Hiking is one of the most popular activities in many parts of the world. If you plan to go for a hike, one of the first things on your list should be figuring out how long it will take to finish the activity?
How far can you hike in a day?
Many hikers have asked this question, and frequently, the answer varies. This is because it depends on your physical condition and ability level. It also varies with the terrain of the trail. As a general rule, it's easier to move fast if you are in flat areas. Of course, it is not that easy to move fast if you are in rough terrain or uphill portions.
Of course, finishing the hike is the main point here. However, some people may have trouble finishing their hikes, or they may even injure themselves from overexertion.

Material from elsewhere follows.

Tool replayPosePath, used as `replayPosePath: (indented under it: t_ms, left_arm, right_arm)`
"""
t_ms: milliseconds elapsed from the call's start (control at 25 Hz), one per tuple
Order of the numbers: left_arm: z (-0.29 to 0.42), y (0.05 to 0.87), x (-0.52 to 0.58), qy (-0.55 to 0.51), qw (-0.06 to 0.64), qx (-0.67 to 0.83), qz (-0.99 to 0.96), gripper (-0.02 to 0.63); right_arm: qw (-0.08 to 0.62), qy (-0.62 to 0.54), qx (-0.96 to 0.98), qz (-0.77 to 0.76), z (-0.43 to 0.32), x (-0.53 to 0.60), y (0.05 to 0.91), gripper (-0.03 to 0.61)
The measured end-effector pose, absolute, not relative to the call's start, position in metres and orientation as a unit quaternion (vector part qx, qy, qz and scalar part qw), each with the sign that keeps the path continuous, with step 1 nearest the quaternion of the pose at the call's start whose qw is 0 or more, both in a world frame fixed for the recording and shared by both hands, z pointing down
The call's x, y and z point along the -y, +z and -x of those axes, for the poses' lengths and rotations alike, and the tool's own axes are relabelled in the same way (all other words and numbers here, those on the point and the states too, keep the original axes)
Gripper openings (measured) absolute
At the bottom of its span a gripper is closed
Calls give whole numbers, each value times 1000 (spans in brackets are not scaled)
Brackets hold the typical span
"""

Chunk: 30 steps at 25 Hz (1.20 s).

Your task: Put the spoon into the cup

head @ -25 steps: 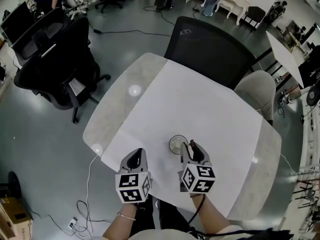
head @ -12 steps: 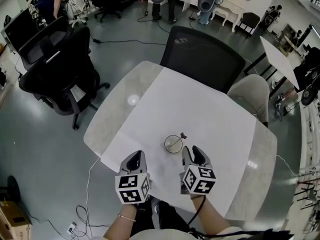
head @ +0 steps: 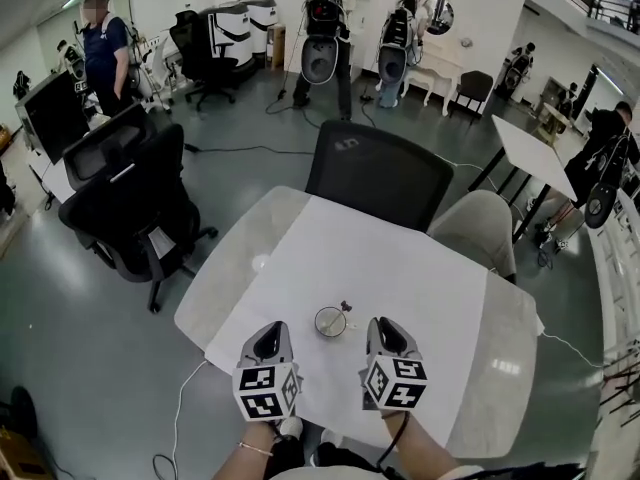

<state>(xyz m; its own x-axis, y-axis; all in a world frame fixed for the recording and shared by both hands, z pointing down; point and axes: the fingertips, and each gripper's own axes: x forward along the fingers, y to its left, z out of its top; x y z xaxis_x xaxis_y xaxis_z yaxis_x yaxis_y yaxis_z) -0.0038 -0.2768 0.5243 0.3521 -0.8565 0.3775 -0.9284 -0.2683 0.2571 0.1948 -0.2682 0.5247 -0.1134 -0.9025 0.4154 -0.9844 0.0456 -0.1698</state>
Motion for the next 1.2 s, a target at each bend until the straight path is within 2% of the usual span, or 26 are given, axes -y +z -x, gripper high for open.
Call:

This results in having low morale, and this can disrupt your overall fun and enjoyment throughout the activity.
Then again, the key here is knowing yourself, your capabilities, and the terrain you are about to take.
The average hiking distance typical hikers can cover in a day will depend on several factors like fitness level, terrain, elevation, and pack weight. If we take that figure and apply it to 8 hours (minus rest breaks), it's possible for someone with "normal" hiking capabilities to cover between 16-25 miles in a day.
Some elite hikers have been documented covering triple that distance on some of the world's best trails, but it will be hard to do more than 20-25 miles of hiking distance per day for most. This could be maintained over several days (a thru-hike) or just one really long day. So if you want to hike more than 25 miles in a day, you need to hike at a good clip to make up for the time.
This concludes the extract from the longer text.